Wednesday 5 February 2014

My Favorite Weimar Art Gallery


Visiting the GalerieHebecker for its dual exhibit (Schillerstrasse 18, until 2/15/14) reminded me of my first art assignment in 1948 at my hometown Jesuit University of Detroit. The priest teaching the course gave us our first assignment: go downtown to the new Detroit Institute of Arts and find a work you really like and explain why it appeals to you. My choice was “The Liberated Slave”, reminding me powerfully of the not yet released Detroit Negroes.
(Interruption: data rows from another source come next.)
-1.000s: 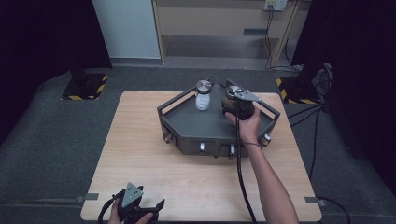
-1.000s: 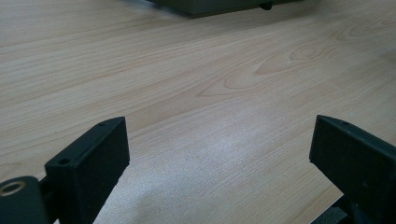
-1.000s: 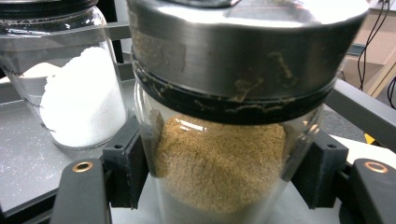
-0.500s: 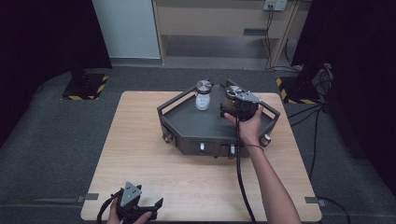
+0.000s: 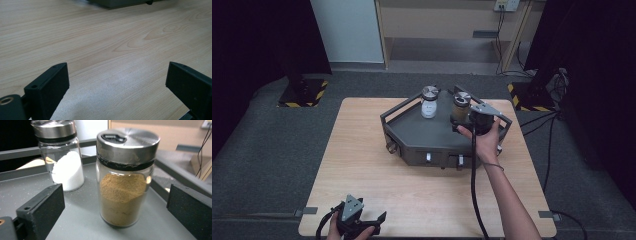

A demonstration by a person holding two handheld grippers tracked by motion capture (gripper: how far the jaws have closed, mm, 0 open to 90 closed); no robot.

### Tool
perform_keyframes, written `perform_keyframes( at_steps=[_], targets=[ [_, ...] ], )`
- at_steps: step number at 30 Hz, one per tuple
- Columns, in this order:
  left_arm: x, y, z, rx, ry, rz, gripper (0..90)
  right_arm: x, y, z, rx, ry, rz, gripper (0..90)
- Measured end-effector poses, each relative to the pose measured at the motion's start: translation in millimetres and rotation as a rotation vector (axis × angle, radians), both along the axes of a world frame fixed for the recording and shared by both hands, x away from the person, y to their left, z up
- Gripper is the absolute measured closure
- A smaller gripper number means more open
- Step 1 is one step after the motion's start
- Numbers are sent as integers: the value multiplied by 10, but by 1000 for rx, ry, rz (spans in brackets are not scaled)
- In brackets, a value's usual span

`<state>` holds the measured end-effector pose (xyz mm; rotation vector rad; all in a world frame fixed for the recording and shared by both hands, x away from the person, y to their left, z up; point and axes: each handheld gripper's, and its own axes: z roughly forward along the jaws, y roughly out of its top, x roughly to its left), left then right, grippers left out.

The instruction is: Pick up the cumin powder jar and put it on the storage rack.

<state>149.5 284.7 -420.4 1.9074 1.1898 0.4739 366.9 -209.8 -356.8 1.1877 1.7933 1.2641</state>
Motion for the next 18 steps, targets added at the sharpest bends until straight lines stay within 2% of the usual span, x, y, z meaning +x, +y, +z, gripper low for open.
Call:
perform_keyframes(
  at_steps=[3, 10, 18],
  targets=[
    [2, -4, -3, 4, -2, 4, 41, -47, -26, 18, -9, 8, -1, 16],
    [-3, -8, -8, 9, -4, 17, 40, -232, -152, 5, 68, -2, -3, 18],
    [-8, -23, -12, 20, -10, 27, 41, -550, -269, 23, 98, -40, 21, 18]
  ],
)
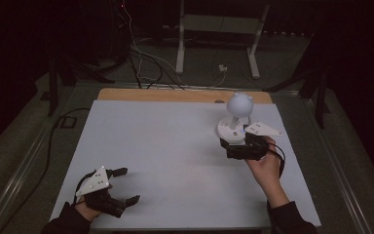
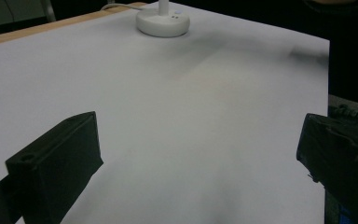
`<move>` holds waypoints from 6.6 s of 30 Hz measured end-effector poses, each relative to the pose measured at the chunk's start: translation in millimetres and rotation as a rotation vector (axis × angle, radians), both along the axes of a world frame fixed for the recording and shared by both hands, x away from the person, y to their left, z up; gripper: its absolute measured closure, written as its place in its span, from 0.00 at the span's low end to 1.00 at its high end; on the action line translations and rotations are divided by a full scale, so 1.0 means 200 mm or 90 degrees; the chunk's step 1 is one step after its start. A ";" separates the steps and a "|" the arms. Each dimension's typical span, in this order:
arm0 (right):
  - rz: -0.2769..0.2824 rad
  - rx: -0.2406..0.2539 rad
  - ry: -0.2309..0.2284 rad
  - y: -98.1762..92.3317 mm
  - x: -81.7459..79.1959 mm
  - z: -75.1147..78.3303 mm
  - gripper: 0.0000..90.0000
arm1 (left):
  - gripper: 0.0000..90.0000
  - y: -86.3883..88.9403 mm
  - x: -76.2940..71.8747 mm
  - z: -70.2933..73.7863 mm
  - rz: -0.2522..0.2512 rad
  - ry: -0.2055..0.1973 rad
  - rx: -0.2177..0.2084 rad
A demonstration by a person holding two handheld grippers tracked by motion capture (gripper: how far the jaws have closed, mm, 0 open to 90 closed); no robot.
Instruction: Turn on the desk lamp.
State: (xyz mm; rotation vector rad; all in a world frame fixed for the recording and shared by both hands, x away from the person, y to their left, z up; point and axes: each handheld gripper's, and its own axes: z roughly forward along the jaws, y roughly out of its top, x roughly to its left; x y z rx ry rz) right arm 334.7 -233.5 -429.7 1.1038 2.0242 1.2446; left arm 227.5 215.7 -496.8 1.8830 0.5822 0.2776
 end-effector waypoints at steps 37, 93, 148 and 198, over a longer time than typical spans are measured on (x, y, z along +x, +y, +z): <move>-0.215 -0.015 0.034 0.07 0.19 -0.17 0.10 | 0.00 0.00 0.00 0.00 -0.002 -0.001 0.000; -0.261 -0.048 0.142 0.11 0.35 -0.33 1.00 | 0.00 0.00 0.00 0.00 -0.005 0.005 0.002; -0.204 -0.004 0.087 0.13 0.30 -0.28 0.57 | 0.00 -0.01 0.00 0.00 -0.007 0.005 0.006; 0.070 0.013 0.095 -0.01 -0.03 -0.08 0.00 | 0.00 -0.01 0.00 -0.01 -0.005 0.011 0.005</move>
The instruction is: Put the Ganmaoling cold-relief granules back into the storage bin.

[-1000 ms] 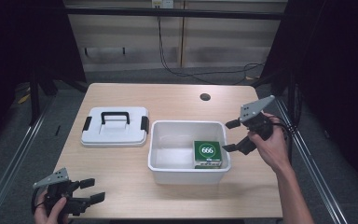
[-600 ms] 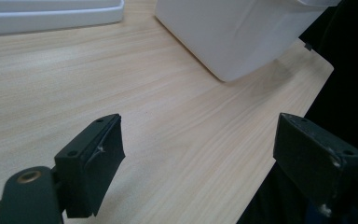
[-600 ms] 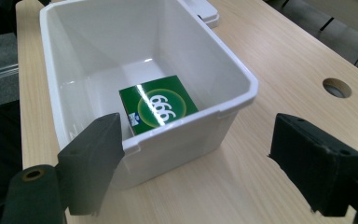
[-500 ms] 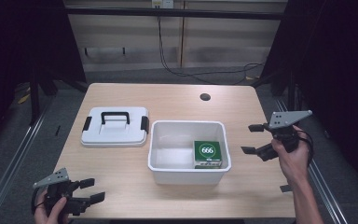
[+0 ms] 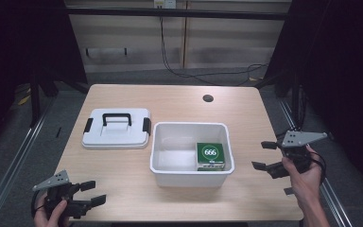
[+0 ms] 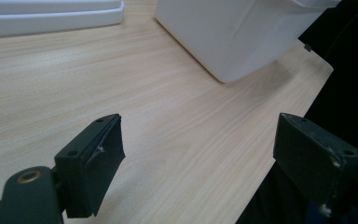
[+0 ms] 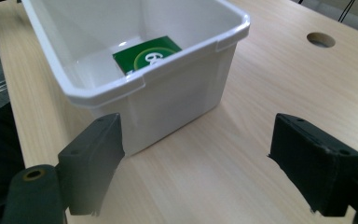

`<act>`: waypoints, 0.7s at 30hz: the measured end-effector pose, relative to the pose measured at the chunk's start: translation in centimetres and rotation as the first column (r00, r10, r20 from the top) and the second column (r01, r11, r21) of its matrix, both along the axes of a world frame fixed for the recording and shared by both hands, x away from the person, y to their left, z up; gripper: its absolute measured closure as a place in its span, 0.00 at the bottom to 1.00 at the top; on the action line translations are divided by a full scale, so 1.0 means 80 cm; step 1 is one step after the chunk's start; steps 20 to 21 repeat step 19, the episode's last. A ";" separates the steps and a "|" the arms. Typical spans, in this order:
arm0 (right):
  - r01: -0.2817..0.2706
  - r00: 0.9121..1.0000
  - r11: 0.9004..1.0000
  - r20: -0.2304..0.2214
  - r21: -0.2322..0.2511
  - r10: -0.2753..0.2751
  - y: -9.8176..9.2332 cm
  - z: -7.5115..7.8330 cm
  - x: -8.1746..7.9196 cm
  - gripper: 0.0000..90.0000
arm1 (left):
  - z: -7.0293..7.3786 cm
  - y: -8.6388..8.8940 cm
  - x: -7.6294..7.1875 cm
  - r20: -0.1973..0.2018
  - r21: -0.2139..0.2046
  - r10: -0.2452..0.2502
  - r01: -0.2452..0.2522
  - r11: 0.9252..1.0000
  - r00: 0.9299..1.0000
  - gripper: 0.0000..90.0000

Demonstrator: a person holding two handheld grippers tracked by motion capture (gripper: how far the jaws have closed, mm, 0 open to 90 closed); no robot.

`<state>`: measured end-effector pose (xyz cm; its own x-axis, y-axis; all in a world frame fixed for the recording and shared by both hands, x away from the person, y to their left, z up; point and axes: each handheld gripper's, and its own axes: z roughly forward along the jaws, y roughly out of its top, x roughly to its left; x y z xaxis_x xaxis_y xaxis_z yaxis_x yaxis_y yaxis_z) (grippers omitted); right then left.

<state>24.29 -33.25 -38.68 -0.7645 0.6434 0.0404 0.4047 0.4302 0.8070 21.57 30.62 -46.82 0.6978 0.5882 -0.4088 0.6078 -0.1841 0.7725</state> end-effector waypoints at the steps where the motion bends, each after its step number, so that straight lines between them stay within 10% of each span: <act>1: 0.007 1.000 1.000 0.000 0.002 -0.007 -0.002 -0.003 -0.003 0.18 | 0.000 0.000 0.000 0.001 0.000 0.000 0.000 1.000 1.000 0.18; 21: 0.079 0.995 0.997 -0.054 -0.012 -0.079 -0.021 -0.075 -0.030 0.14 | 0.002 0.000 -0.001 0.004 -0.007 -0.005 0.005 1.000 1.000 0.18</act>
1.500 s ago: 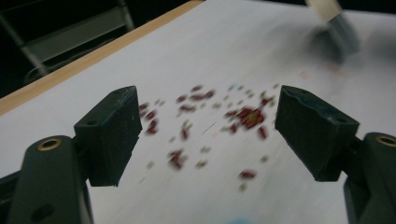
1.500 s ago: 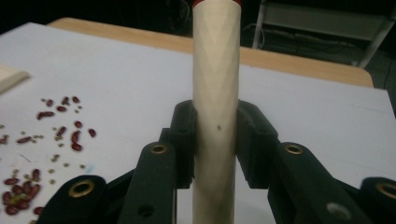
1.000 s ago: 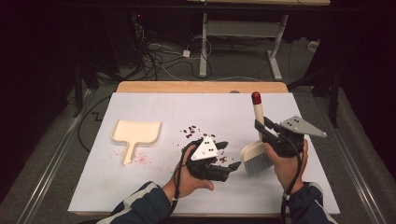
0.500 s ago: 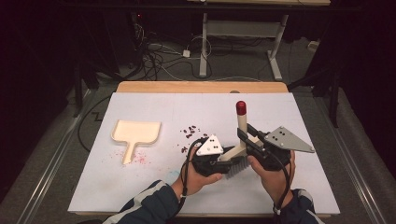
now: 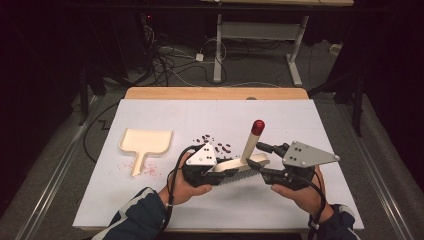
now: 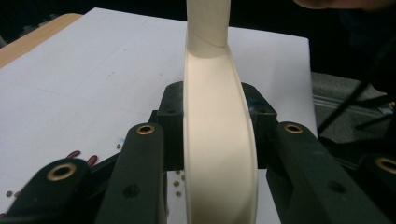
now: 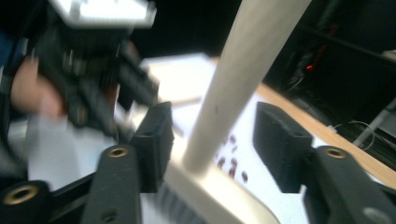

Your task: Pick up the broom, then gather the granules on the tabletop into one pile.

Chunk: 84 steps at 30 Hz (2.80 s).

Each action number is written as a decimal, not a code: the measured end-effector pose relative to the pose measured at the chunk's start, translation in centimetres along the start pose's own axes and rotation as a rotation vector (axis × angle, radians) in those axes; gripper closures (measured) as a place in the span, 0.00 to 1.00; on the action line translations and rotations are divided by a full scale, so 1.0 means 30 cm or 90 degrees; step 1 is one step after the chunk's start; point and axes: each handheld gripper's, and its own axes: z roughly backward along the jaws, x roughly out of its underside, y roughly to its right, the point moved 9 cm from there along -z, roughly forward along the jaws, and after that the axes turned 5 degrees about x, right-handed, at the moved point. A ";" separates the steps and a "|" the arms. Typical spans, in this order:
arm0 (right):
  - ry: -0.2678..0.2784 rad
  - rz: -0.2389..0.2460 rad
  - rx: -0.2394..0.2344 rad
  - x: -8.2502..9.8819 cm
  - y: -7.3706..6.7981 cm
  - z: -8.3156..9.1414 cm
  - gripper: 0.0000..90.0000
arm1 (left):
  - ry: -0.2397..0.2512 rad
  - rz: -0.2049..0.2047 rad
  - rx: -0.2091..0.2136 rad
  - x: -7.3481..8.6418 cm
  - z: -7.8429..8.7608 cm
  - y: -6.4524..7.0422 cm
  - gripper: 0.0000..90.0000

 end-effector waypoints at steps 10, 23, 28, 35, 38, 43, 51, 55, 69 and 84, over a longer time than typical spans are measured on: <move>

I get the same sense of challenge from Hebecker in the four to six shows they present each year. Michael Hebecker founded the gallery in 2002, but his daughter Susanne took over when he died in 2008. (Her brother runs another family gallery on the Kramerbrücke in nearby Erfurt). 

The current show, dubbed “Red and Black”, contrasts the black and white style of Karl Ortelt (1907-1972) with the richly colored style of Fritz Keller (1915-1994). Both served in the German Army during the First World War, and both were jailed in Great Britain for several years after the war in the ‘40s. But the similarities end there.

Ortelt’s portraits were frontal views of ordinary people, a man and a child, a married couple, and a couple with a small child, celebrating. Keller’s rich colors teem with energy, the realities in the frames being often obscure but nonetheless eloquent. I’ve been since then to all the greet museums of the world, the Louvre in Paris, the National Gallery in London, the many Smithsonians in Washington., the Kyoto in Japan. Even the brilliantly retrieved Gotha Museum nearby. 
 
Part of the Hebecker’s power lies in their brilliantly edited brochures. And catalogs. And the friendly presence of their staff. Like that Jebbie priest in Detroit 66 years ago who made an esthetic fanatic of me with his “simple” assignment, Ms. Hebecker and her Hungarian mother are the sweetest guides I’ve encountered in my 87 years. Bless them and their open-minded, second floor display area.